### ASSIGNMENT
Which lines of the data contain the string "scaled"? Copy every one of them.

### DATA EXCERPTS

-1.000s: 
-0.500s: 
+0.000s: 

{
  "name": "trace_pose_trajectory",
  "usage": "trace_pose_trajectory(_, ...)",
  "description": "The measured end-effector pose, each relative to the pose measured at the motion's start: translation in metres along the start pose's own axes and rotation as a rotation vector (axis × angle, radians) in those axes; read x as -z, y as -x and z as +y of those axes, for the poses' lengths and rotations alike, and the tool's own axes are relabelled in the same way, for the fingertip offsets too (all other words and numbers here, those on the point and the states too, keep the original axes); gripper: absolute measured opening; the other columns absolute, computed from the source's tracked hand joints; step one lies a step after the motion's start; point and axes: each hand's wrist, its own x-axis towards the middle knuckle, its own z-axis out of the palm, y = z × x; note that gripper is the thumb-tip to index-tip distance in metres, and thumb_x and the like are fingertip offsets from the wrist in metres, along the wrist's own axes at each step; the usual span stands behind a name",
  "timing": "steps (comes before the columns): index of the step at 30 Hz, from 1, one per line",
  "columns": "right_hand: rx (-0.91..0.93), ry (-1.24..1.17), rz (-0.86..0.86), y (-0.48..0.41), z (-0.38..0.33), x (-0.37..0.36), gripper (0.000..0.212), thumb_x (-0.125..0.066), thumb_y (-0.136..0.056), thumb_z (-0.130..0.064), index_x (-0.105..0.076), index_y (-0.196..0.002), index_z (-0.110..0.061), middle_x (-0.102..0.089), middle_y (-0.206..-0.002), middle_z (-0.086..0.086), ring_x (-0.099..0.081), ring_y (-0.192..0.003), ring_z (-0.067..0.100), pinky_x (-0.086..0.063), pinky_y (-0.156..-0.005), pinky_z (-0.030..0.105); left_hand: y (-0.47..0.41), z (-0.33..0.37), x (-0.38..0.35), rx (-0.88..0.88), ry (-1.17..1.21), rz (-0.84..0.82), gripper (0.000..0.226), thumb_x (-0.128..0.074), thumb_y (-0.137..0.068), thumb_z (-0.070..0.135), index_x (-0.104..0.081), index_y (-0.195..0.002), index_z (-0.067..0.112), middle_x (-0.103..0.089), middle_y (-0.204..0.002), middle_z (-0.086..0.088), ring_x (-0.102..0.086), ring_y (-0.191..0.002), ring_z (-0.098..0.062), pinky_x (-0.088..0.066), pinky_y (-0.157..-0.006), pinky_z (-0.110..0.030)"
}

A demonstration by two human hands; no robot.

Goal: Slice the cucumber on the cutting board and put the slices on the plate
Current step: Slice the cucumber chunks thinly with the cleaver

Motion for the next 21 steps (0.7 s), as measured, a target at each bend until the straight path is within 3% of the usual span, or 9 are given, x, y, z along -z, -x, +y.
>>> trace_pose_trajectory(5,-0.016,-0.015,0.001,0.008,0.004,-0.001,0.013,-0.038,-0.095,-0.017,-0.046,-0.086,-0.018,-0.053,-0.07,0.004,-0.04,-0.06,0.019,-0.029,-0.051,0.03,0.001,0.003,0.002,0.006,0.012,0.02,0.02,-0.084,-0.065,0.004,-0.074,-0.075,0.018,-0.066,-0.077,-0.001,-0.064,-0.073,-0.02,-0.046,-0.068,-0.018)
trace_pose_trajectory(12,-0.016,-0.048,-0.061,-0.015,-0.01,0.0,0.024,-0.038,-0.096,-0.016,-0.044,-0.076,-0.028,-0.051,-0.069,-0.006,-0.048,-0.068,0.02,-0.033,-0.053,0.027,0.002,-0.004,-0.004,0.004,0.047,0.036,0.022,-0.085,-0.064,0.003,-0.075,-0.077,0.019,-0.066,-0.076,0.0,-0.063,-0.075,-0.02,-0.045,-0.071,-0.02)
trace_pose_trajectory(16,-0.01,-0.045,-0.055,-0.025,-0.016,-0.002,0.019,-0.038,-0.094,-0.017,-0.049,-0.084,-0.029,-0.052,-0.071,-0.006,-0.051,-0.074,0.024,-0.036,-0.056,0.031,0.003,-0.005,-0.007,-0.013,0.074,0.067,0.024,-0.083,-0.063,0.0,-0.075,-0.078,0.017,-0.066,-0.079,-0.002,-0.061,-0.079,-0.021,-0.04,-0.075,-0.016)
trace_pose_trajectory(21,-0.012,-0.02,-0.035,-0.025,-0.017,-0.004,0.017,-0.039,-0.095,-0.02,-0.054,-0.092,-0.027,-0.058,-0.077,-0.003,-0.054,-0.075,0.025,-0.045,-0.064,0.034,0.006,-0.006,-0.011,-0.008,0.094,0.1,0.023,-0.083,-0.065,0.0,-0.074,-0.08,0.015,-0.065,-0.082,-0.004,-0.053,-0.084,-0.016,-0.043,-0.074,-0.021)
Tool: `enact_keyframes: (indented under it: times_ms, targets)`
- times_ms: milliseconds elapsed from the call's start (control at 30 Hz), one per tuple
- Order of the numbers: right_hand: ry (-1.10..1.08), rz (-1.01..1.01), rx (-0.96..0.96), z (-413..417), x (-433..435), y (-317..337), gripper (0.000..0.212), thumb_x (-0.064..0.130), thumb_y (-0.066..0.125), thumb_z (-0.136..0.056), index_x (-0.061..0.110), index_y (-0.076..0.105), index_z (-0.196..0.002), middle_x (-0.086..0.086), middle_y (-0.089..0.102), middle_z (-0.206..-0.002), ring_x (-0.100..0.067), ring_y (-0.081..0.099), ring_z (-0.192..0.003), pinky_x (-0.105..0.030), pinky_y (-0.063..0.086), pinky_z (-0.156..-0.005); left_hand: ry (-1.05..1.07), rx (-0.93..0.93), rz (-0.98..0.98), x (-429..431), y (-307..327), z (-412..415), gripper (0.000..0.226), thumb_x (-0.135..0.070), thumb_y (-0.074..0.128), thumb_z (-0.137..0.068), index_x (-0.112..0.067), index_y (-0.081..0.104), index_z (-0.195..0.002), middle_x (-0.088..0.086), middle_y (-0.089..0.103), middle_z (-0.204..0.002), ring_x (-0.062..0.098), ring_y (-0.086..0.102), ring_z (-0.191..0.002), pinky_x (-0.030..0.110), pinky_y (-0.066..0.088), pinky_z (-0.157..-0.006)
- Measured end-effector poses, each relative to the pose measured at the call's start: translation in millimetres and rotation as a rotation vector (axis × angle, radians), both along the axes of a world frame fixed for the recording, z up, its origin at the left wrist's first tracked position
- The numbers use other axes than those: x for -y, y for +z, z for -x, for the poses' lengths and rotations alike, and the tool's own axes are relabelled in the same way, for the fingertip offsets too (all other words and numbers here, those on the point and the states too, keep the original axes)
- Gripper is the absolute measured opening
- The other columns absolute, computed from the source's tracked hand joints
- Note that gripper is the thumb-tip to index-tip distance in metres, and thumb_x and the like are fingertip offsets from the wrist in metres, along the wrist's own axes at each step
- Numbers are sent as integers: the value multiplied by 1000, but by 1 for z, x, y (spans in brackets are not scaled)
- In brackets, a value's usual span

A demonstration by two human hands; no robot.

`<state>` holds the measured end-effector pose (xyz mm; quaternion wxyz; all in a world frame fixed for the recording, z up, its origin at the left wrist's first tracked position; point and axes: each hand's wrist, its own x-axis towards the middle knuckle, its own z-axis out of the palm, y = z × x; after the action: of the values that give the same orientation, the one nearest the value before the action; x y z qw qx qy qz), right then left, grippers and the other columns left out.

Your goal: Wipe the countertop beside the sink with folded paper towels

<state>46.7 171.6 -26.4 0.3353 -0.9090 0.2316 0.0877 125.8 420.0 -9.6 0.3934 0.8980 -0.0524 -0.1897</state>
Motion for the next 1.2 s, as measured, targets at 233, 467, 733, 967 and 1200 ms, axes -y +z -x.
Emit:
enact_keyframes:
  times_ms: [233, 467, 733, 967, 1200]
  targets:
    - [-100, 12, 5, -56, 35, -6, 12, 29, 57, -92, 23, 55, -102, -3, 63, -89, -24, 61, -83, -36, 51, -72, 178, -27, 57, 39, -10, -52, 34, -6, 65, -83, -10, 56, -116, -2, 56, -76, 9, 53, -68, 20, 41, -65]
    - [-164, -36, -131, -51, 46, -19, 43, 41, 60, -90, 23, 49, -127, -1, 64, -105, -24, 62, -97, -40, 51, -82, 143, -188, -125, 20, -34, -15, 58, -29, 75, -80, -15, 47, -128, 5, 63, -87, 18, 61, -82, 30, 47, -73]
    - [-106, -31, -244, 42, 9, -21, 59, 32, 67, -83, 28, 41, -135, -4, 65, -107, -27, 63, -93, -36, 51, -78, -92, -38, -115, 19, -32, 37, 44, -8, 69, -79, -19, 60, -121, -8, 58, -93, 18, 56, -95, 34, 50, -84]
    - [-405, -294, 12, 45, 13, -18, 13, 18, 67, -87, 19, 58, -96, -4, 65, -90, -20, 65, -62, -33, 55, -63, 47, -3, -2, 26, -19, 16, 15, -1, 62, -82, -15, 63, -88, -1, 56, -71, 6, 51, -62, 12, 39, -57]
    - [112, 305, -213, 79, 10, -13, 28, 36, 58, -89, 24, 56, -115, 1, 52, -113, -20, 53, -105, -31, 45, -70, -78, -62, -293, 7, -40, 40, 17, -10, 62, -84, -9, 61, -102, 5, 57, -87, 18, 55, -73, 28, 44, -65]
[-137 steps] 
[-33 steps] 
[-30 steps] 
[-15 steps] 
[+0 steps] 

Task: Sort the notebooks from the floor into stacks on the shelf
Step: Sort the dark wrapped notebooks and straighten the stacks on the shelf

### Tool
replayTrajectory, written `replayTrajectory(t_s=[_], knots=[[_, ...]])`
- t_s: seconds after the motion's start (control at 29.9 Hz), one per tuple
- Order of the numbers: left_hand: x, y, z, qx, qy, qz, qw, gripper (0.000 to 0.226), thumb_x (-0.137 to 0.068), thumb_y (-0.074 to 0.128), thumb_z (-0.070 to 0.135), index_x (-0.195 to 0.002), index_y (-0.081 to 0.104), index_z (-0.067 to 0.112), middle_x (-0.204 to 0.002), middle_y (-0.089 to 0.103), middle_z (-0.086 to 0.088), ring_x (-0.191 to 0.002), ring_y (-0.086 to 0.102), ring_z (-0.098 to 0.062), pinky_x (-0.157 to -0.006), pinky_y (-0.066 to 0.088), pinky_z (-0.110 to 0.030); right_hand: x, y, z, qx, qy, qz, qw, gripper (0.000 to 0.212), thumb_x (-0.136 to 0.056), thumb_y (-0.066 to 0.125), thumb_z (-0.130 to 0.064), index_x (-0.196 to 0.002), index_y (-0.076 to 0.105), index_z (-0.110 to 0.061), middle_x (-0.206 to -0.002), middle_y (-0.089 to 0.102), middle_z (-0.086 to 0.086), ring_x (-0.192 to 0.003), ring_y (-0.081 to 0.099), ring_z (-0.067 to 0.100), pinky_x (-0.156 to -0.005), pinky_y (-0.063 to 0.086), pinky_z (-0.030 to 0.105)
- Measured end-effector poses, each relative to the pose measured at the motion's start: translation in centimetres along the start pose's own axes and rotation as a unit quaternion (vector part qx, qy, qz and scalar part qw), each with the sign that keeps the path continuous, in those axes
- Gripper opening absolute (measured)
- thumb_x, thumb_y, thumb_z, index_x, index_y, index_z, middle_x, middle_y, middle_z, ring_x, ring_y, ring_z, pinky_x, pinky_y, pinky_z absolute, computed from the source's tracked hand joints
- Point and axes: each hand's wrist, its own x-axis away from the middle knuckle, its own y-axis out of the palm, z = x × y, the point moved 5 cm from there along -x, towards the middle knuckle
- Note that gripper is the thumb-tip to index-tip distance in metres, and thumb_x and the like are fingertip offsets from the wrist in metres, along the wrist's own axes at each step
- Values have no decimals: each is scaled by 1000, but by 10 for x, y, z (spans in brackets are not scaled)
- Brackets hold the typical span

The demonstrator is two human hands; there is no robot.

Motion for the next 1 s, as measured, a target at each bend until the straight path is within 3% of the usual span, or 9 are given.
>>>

### OUTPUT FOR THIS TASK
- Numbers are sent as integers: the value multiplied by 1000, but by 1 for z, x, y (spans in brackets are not scaled)
- Values have no decimals: each is scaled by 1000, but by 10 for x, y, z (spans in brackets are not scaled)

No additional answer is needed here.